A federal judge on Monday ruled that Black Lives Matter protesters cannot sue former President Donald Trump, former Attorney General William Barr, and other Trump administration officials for dispersing a crowd of demonstrators and agitators at Washington D.C.’s Lafayette Square last summer.
Judge Dabney L. Friedrich, an appointee of Trump, however, allowed Black Lives Matter’s case to proceed against D.C.’s Metropolitan Police Department. As Friedrich dismissed the majority of the cases, she noted that access to Lafayette Square has been continually restricted for more than a year after the unrest.
The lawsuit was brought against Trump administration officials by the American Civil Liberties Union (ACLU) in representing Black Lives Matter, which alleged that the federal government violated the protesters’ rights during the demonstrations. Following the death of George Floyd last year, protests and riots erupted across the United States, including the nation’s capital, leading to arson attempts, injuries to police officers, and other acts of vandalism.
And Friedrich noted that officers’ acted out of “national security considerations” by removing the protesters, but she added that the D.C. and Arlington police departments could face a lawsuit for violating demonstrators’ First Amendment rights.
“First, national security—specifically, the country’s national-security interest in the safety and security of the President and the area surrounding the White House—strongly weighs against creating a ... remedy here,” the judge wrote.
“In this context, it matters not whether the national security risk actually justified the particular action taken,” Friedrich’s ruling stated, while adding that the question is about “whether ‘national-security concerns’ were present in the decision-making process the federal officials faced and thus ‘whether the Judiciary should alter the framework established by the political branches for addressing [similar] cases.’”
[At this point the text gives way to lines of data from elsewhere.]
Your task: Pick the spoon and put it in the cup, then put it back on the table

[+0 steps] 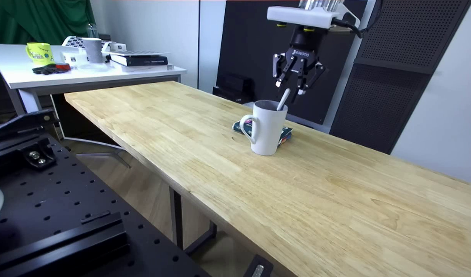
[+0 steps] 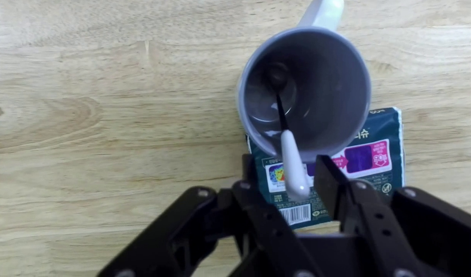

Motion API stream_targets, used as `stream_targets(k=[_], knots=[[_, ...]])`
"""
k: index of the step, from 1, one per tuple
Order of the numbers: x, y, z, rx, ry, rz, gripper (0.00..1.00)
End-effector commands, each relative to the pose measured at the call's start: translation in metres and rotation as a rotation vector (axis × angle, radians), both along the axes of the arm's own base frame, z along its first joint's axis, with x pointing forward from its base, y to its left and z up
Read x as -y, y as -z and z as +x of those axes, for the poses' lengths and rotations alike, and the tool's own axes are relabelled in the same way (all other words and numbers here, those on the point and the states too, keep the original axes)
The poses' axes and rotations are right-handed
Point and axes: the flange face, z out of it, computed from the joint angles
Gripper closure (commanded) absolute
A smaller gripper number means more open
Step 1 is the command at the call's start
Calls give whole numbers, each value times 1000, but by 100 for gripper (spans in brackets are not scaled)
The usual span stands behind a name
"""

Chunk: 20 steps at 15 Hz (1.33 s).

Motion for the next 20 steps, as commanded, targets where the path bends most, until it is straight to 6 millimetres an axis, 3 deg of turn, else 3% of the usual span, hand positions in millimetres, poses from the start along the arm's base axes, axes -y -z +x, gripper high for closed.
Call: stream_targets(k=[1, 3, 4, 9, 13, 17, 20], knots=[[-2, -2, -1, 12, -4, -16, 87], [-2, -5, -3, 18, -5, -6, 99], [-3, -9, -3, 29, -3, -15, 100], [-9, -44, 2, 59, -22, -14, 96], [-25, -108, 6, 103, -72, -29, 96], [-55, -192, 1, 121, -164, 16, 96], [-83, -245, -10, 175, -255, 25, 96]])
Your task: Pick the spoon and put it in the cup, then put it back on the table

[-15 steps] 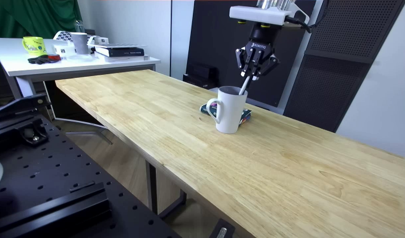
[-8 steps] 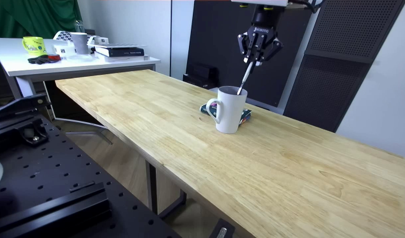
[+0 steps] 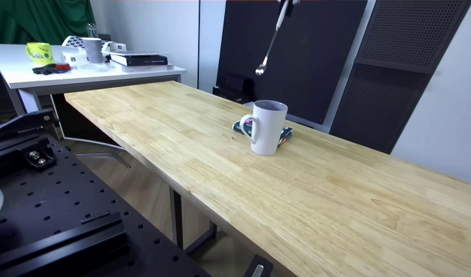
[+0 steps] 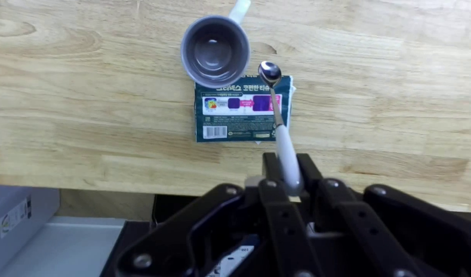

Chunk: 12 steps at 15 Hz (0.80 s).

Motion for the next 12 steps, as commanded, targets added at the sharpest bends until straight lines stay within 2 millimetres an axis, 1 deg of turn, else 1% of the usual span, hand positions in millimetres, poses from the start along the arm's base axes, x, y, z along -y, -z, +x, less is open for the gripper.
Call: stream_targets(k=[1, 3, 4, 6, 9, 12], knots=[[-31, -56, -13, 78, -101, 15, 96], [-44, -63, -12, 154, -122, 63, 96], [-49, -56, -8, 175, -119, 100, 96], [-56, -30, 2, 185, -117, 178, 96], [-65, 27, 16, 146, -122, 261, 96], [-78, 90, 29, 87, -135, 308, 96]])
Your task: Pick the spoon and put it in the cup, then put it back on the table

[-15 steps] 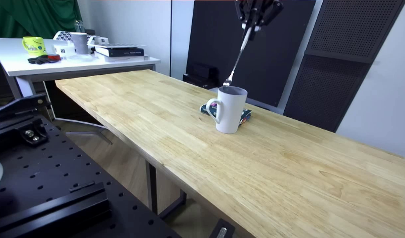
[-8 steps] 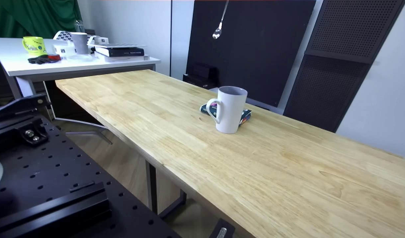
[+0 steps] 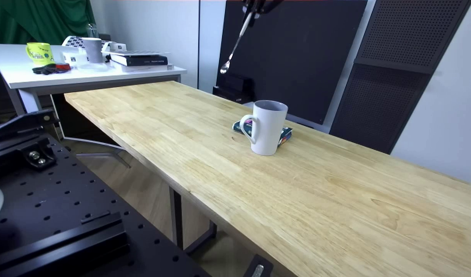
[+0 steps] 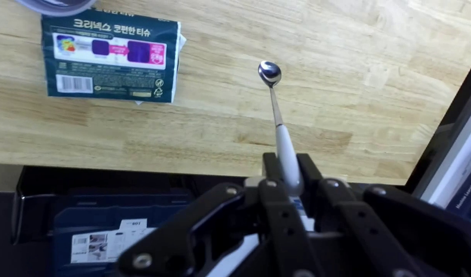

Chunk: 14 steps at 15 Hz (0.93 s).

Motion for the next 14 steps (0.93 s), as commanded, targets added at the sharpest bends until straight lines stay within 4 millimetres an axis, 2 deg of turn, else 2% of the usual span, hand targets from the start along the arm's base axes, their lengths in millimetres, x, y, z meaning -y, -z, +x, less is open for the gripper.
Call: stream_targets(k=[1, 4, 6, 14], knots=[[-15, 64, 19, -53, -23, 51, 96], [-29, 112, 24, -111, -42, 53, 96], [-35, 132, 28, -134, -49, 50, 96], [-40, 190, 37, -218, -78, 42, 96]])
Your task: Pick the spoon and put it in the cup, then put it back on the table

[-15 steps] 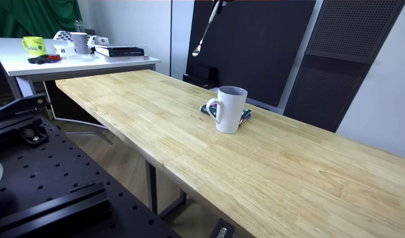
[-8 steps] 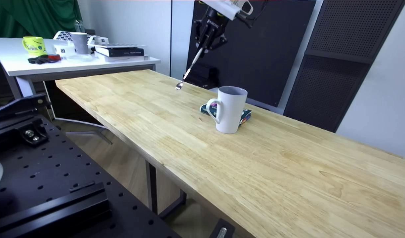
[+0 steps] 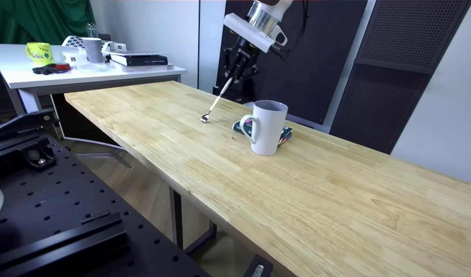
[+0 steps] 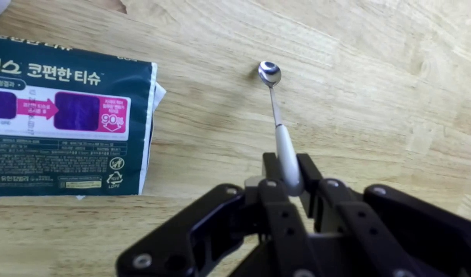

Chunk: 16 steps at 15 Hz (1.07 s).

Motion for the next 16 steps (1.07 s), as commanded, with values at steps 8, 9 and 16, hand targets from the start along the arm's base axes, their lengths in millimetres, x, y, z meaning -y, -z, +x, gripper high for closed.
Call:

Any decision about managing crowd activity close to the White House, located near Lafayette Square, would have to also consider “public, presidential, and White House security interests,” according to her ruling.
In response to the judge’s decision, ACLU regional legal director Scott Michelman criticized the ruling as one that would give too much power to the federal government.
“Under today’s decision, Lafayette Square is now a Constitution-free zone when it comes to the actions of federal officials,” Michelman wrote in a statement on Monday. “Not only is this decision a stunning rejection of our constitutional values and protestors’ First Amendment rights, but it effectively places federal officials above the law.”
The Epoch Times has contacted the ACLU for comment.